■ Exercise:
While reading the listing below, count how many lines hold the word "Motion", and answer with the number only.

■ Dataset content:

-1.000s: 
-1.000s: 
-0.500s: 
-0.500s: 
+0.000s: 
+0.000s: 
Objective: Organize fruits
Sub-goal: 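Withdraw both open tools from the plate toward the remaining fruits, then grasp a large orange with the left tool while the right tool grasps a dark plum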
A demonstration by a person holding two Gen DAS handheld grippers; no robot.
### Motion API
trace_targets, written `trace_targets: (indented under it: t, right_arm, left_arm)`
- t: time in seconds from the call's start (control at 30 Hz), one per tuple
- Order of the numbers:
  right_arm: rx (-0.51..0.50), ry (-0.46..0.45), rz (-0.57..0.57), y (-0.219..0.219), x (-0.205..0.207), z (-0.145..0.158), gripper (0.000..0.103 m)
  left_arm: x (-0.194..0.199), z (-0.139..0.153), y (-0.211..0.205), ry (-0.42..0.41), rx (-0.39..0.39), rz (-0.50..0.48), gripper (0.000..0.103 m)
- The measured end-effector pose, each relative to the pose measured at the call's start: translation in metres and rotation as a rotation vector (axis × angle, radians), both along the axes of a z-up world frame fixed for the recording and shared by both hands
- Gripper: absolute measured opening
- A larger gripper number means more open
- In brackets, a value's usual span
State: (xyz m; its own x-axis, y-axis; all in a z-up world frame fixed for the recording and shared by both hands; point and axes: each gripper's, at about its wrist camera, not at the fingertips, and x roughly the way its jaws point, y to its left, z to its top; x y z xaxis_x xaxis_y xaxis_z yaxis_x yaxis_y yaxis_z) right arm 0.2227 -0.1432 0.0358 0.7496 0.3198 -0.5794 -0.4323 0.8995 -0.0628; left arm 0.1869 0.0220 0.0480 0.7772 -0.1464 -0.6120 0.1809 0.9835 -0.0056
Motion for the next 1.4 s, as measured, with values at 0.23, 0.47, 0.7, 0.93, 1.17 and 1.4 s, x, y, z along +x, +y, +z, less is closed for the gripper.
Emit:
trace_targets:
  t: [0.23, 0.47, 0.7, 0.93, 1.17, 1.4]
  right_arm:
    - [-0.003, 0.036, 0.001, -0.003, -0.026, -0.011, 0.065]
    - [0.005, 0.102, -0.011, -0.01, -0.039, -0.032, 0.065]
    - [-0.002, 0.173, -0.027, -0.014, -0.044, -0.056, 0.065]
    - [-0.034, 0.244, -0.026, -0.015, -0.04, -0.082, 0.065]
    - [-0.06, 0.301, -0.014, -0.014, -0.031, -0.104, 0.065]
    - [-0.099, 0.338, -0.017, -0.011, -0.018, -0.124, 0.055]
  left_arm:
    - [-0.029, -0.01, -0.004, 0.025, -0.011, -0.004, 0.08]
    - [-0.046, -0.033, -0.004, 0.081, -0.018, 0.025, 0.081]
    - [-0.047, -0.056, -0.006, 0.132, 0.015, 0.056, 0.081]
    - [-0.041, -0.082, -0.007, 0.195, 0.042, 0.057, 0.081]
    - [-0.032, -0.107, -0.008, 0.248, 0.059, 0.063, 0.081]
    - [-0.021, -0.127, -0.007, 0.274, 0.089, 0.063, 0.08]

■ Solution for this problem:
2